I enjoyed the discussion last night about financial regulation between Joe Stiglitz, Jesse Eisinger, and Roberta Karmel.
Stiglitz and Eisinger, especially, were on form. Stiglitz has an interesting and rather international take, having chaired a panel with a typically long UN name: the Commission of Experts of the President of the General Assembly on Reforms of the International Monetary and Financial System. And Eisinger seems to be getting increasingly curmudgeonly — a very good thing too, in this world of ultra-short memory spans and massive releveraging.
Stiglitz is a fan of the Polish framework. Poland, he says, has one overall regulator, which then has separate commissions with solid institutional knowledge for each of the areas, like insurance and banking, which need to be regulated. He also like the way that the Poles index the salary of the regulator to salaries in the financial sector.
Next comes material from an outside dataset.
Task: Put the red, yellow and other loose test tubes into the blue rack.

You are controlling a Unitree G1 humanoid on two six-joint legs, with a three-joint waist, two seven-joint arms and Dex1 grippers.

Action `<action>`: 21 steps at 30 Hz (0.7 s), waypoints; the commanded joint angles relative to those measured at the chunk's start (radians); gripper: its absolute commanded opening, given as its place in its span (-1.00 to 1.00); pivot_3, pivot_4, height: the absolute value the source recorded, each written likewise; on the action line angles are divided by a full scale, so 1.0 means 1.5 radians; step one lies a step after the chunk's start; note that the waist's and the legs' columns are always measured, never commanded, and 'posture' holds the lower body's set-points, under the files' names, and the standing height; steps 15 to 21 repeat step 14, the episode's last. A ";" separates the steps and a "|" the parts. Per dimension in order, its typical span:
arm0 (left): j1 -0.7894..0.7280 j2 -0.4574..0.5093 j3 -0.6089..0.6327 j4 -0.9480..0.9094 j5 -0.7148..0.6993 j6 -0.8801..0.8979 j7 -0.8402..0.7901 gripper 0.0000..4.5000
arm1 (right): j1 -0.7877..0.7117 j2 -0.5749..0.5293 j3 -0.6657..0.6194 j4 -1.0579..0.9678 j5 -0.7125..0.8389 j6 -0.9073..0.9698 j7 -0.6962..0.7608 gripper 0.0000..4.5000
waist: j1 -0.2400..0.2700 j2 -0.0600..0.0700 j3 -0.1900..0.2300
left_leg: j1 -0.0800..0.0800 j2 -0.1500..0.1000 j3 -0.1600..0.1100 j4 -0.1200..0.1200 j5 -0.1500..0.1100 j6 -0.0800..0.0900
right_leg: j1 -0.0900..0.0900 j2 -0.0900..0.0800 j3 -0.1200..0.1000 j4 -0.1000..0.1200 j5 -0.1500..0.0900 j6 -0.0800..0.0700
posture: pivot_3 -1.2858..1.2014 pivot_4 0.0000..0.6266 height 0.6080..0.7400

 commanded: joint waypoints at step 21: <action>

Financial-sector salaries are taxed at a set percentage to fund the regulator’s salary, ensuring that the regulator’s salary keeps up with financial-sector wage inflation.
He’s not a fan of the Fed, however, and had a good one-liner:
The Fed had more powers than it used before the crisis. Saying that we’re going to give them even more powers not to use doesn’t seem to me to solve the problem.
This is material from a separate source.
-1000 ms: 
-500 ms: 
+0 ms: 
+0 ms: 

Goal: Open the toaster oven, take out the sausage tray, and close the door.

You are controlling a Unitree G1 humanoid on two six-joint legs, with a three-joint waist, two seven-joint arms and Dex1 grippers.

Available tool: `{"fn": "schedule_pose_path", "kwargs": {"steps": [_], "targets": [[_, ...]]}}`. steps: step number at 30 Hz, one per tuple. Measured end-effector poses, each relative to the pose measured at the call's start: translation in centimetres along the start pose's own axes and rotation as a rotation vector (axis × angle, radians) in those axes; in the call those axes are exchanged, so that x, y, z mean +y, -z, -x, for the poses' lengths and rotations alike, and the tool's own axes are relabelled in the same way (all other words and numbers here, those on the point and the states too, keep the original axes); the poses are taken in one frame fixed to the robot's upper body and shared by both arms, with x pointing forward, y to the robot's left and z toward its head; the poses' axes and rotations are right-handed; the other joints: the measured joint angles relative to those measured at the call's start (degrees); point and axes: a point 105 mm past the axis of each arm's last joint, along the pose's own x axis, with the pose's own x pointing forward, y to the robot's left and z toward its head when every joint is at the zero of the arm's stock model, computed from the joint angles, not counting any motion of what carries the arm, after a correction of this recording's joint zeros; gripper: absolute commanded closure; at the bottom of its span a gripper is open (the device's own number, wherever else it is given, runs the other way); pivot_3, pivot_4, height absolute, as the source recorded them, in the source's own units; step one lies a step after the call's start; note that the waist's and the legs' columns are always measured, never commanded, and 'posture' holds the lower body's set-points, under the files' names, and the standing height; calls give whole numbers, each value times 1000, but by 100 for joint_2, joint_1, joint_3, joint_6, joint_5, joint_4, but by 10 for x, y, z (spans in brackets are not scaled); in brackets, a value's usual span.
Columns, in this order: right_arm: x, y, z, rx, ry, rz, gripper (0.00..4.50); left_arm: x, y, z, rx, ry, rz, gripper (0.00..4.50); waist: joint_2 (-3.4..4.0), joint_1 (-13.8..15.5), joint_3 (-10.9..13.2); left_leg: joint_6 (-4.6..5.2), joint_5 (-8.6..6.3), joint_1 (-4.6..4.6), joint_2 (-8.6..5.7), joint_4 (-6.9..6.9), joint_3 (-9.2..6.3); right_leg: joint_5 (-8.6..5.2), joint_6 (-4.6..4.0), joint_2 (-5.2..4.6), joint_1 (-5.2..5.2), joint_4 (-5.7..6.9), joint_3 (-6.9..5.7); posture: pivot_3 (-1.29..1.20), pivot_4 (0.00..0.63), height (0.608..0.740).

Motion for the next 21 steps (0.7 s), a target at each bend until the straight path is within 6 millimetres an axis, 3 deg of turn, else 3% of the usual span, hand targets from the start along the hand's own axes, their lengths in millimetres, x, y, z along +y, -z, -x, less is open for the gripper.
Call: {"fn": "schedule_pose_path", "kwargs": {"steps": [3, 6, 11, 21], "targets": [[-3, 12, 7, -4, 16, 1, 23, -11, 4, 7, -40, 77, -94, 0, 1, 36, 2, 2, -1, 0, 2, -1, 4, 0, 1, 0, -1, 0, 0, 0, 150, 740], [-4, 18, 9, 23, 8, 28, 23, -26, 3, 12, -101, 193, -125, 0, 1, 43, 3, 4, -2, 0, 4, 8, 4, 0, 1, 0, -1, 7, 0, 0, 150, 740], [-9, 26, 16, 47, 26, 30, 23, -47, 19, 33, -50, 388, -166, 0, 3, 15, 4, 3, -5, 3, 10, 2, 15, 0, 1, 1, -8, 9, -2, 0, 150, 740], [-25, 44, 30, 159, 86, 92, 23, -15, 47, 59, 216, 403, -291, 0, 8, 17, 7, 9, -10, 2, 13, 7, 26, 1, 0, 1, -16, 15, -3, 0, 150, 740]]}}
Eisinger, too, had his share of one-liners:
It’s a question of regulatory will to regulate. We had a problem not of deregulation but unregulation: we had somebody like Harvey Pitt, who had an attitude of being against regulation; we had Chris Cox who, as far as I can tell, had an attitude of pro sleep. All the structure in the world can’t really remedy these problems.
Stiglitz agreed. “The problem of regulatory capture is persistent and real,” he said, adding that one way to address the problem is to move to a rules-based rather than a principles-based system, hardwiring the regulatory system and giving the regulator less leeway.
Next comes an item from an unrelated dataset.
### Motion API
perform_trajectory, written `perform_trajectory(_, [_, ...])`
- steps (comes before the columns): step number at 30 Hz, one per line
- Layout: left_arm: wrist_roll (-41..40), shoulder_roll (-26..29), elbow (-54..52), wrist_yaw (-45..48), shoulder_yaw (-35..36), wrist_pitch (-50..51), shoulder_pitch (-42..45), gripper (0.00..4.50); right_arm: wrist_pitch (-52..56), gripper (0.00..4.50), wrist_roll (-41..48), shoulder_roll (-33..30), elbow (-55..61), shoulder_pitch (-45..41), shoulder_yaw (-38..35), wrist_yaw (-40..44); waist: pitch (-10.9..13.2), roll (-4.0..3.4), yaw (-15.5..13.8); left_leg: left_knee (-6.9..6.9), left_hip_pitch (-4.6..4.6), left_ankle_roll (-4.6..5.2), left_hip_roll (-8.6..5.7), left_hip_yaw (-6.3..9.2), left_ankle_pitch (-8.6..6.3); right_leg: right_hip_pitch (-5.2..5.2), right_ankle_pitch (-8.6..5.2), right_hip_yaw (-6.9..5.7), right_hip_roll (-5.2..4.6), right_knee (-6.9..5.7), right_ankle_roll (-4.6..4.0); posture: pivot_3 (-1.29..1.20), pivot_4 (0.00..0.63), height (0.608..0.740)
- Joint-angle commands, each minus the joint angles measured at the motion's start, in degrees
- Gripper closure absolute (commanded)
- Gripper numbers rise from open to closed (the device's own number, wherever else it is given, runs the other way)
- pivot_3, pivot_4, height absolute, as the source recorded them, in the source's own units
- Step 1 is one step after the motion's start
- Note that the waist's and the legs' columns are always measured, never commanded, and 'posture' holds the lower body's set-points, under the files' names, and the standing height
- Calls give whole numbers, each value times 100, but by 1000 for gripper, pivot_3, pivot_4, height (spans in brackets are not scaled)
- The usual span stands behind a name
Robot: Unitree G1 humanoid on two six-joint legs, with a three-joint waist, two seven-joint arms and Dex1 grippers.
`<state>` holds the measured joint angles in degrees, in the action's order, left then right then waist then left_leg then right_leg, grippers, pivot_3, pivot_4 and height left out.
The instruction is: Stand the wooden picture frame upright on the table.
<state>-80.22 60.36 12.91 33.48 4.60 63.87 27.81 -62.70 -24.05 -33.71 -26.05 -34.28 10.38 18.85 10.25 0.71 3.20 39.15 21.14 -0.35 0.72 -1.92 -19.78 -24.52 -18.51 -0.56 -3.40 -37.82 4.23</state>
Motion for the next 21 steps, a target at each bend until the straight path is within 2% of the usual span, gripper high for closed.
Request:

Stiglitz’s most contentious view is probably the idea that the entire financial bailout was unnecessary:
We’ve really extended the safety net beyond to big to fail, and my view is that there’s been no convincing argument that any of this was ever needed. It was based on the notion of fear — that if you didn’t do it, the whole financial set of markets would fail. Economics would have suggested that if you did a debt to equity conversion, converting long-term debt into equity, the financial institution would be well capitalized, there would be no reason to panic, and there would be more confidence in the market. But those who saw an opportunity to use scare tactics to get what they wanted did use those scare tactics, and it worked.
Eisinger largely agreed:
There’s a crystallizing conventional wisdom, certainly out of Washington, that it worked. It was ad hoc, it was messy, it was poorly planned, but in the end all this fumbling from Bernanke and Geithner and Paulson ended up working. The evidence for this is that the stock market is up: people have this idea that the stock market represents the economy. That’s a very dangerous consensus forming, because the regulatory reforms do really nothing to address too big to fail. If everybody’s thinking that these gifts to Wall Street banks really got us out of the crisis, then it’s not really hopeful that they’ll address this in any serious way.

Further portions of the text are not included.